> [RECORDED DATA]:
◆ ◆ ◆ ◆ ◆
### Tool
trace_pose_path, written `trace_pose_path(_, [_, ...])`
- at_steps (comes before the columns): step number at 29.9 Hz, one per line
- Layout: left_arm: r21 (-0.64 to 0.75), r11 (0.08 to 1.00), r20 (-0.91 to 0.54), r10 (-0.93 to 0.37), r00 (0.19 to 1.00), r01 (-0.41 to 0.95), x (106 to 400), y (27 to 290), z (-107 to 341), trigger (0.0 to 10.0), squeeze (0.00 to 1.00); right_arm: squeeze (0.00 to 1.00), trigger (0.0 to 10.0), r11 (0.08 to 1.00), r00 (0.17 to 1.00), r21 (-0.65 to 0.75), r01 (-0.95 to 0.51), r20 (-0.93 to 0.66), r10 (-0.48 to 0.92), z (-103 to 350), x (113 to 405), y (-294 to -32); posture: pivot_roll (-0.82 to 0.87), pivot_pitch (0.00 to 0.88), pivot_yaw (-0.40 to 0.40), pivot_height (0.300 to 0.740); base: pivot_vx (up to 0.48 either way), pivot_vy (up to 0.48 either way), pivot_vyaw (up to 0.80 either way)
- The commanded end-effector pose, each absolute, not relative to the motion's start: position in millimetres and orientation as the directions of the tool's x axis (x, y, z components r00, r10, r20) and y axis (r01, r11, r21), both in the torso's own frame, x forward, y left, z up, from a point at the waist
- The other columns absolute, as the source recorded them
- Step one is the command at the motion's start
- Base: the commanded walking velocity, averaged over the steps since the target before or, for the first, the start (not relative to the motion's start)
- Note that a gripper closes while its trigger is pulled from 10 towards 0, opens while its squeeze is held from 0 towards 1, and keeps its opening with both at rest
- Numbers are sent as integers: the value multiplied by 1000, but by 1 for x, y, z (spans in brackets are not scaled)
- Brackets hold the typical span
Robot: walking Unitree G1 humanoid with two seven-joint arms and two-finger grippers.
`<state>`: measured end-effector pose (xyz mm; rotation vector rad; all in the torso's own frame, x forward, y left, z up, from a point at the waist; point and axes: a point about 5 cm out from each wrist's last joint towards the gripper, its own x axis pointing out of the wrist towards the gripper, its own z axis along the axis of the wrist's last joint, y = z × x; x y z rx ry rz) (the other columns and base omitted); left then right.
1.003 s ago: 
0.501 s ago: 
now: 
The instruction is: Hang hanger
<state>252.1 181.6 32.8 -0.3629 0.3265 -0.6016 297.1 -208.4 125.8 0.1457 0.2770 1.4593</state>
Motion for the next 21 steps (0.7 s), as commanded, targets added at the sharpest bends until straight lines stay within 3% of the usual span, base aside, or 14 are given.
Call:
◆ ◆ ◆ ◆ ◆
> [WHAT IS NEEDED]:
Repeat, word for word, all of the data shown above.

> [SOLUTION FOR THIS EXERCISE]:
### Tool
trace_pose_path, written `trace_pose_path(_, [_, ...])`
- at_steps (comes before the columns): step number at 29.9 Hz, one per line
- Layout: left_arm: r21 (-0.64 to 0.75), r11 (0.08 to 1.00), r20 (-0.91 to 0.54), r10 (-0.93 to 0.37), r00 (0.19 to 1.00), r01 (-0.41 to 0.95), x (106 to 400), y (27 to 290), z (-107 to 341), trigger (0.0 to 10.0), squeeze (0.00 to 1.00); right_arm: squeeze (0.00 to 1.00), trigger (0.0 to 10.0), r11 (0.08 to 1.00), r00 (0.17 to 1.00), r21 (-0.65 to 0.75), r01 (-0.95 to 0.51), r20 (-0.93 to 0.66), r10 (-0.48 to 0.92), z (-103 to 350), x (113 to 405), y (-294 to -32); posture: pivot_roll (-0.82 to 0.87), pivot_pitch (0.00 to 0.88), pivot_yaw (-0.40 to 0.40), pivot_height (0.300 to 0.740); base: pivot_vx (up to 0.48 either way), pivot_vy (up to 0.48 either way), pivot_vyaw (up to 0.80 either way)
- The commanded end-effector pose, each absolute, not relative to the motion's start: position in millimetres and orientation as the directions of the tool's x axis (x, y, z components r00, r10, r20) and y axis (r01, r11, r21), both in the torso's own frame, x forward, y left, z up, from a point at the waist
- The other columns absolute, as the source recorded them
- Step one is the command at the motion's start
- Base: the commanded walking velocity, averaged over the steps since the target before or, for the first, the start (not relative to the motion's start)
- Note that a gripper closes while its trigger is pulled from 10 towards 0, opens while its squeeze is held from 0 towards 1, and keeps its opening with both at rest
- Numbers are sent as integers: the value multiplied by 1000, but by 1 for x, y, z (spans in brackets are not scaled)
- Brackets hold the typical span
Robot: walking Unitree G1 humanoid with two seven-joint arms and two-finger grippers.
`<state>`: measured end-effector pose (xyz mm; rotation vector rad; all in the torso's own frame, x forward, y left, z up, from a point at the waist; point and axes: a point about 5 cm out from each wrist's last joint towards the gripper, its own x axis pointing out of the wrist towards the gripper, its own z axis along the axis of the wrist's last joint, y = z × x; x y z rx ry rz) (the other columns and base omitted); left then right.
1.003 s ago: 
0.501 s ago: 
now: 
The instruction is: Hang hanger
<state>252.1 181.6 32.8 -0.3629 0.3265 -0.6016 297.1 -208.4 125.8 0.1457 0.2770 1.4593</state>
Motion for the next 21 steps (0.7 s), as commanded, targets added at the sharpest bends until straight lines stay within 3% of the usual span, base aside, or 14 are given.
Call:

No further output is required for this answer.